Just get a share secured card from a credit union (DCU, Alliant, SDFC). Get one for the longest term available with the lowest possible payment allowed. The rate should be around 2% to 3%.
So if the minimum allowed payment is $10 and the maximum loan term is 60 months, get a $600 loan for 60 months. (You put in your $600 and they give it back to you -- that's how most of them work).
Even a two year loan using the same idea works. You just don't want to be opening and closing these things because they will hurt your AAofA. No point in doing that. Once you get a car loan or some other installment loan, you can probably just pay it off (I say probably because it seems whenever you pay off an installment loan you get a score drop -- even when you have another one).

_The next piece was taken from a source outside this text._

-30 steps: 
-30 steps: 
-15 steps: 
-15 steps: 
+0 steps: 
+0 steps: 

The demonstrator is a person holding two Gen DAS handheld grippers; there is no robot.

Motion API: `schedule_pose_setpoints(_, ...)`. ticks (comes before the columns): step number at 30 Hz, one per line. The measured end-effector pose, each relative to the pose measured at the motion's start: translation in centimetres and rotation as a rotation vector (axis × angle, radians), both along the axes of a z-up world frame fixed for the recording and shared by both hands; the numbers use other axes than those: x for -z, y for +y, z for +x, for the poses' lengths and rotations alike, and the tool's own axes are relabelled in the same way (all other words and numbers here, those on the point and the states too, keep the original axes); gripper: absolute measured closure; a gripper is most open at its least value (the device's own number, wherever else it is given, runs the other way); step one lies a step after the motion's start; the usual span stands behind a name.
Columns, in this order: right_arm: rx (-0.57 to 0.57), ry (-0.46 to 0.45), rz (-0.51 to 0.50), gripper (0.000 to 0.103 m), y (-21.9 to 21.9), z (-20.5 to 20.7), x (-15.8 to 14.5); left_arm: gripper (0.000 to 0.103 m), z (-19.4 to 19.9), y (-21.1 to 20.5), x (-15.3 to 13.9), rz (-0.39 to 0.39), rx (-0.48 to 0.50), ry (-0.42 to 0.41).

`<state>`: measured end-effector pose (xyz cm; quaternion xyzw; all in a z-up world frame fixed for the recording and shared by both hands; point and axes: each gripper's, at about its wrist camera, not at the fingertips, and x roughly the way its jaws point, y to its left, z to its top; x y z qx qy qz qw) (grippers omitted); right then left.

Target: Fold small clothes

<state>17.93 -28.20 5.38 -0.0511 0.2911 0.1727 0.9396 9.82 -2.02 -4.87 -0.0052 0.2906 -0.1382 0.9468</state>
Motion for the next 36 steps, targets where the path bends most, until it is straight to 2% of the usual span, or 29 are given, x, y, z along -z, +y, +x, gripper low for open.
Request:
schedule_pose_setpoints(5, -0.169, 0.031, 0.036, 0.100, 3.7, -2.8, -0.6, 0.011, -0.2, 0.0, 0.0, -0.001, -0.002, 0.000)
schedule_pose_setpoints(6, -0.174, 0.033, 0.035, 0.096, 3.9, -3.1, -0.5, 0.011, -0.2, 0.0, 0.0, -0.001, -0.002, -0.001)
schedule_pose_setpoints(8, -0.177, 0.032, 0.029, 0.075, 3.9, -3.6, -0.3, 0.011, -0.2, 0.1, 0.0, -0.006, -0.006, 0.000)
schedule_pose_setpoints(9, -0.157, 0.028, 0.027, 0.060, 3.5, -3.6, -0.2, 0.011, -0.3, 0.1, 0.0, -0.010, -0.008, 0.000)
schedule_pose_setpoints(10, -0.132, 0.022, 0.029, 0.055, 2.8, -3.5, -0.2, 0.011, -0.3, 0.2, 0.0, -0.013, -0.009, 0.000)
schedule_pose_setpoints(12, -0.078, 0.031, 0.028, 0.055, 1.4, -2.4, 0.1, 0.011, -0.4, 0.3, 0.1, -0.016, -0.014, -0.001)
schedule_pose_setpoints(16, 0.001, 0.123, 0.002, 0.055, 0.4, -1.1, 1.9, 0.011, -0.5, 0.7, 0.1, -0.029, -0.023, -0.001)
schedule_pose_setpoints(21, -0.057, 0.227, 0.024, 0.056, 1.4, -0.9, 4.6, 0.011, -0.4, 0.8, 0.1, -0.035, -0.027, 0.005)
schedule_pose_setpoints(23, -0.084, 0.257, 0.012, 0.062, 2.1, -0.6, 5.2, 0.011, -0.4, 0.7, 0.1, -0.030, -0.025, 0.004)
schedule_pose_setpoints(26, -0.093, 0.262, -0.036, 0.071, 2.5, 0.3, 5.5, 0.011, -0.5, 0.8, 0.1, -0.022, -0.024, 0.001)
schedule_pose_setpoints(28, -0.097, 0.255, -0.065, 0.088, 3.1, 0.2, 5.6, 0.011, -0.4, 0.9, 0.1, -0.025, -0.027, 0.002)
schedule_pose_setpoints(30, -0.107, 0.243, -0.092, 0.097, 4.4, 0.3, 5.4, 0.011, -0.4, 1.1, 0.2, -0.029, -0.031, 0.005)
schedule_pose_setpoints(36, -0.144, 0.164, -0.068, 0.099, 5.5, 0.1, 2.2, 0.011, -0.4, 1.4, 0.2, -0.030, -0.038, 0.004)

You just don't want the darned thing paying off before you get your new mortgage and you lose all the points again.
And no point paying 12% or 18% buying something you don't want or need just to get an installment loan -- when you can do this for 3% and you get your money back. They give you your $600 back right away and then as the loan is paid off, they usually release the freed up principal in your savings account.
The payments will be almost nothing and the interest will be like $3/month average -- so like a $36/annual fee credit card.
If you really want a boost, when they give you back your $600, after the first monthly payment comes due, make a payment of $125 to get it under 80%. That will boost your score. It will just pay off about 13 months earlier than 60 months.
Thank you. Are you referring to a Secured credit card at the credit union or just a personal loan? I don't want to have another credit card to manage, but don't mind taking out a small $600 loan over five years
Thanks for the clarification.
@Dalanar wrote:Thank you. Are you referring to a Secured credit card at the credit union or just a personal loan? I don't want to have another credit card to manage, but don't mind taking out a small $600 loan over five years
Thanks for the clarification.
Share secured installment loan I think he meant
Don't do it from DCU, do the 5 year from either Alliant or SDFCU and turn right around and pay 91% of it back immediately and you'll likely regain all the points you lost other than the penalty (if any) for the new tradeline from an AAOA perspective.
Then sit on your hands and make a $1 payment every six months or whatever to keep fee monsters away.
@Dalanar wrote:Thank you. Are you referring to a Secured credit card at the credit union or just a personal loan? I don't want to have another credit card to manage, but don't mind taking out a small $600 loan over five years
Thanks for the clarification.
He's talking about a savings account-secured loan from Alliant.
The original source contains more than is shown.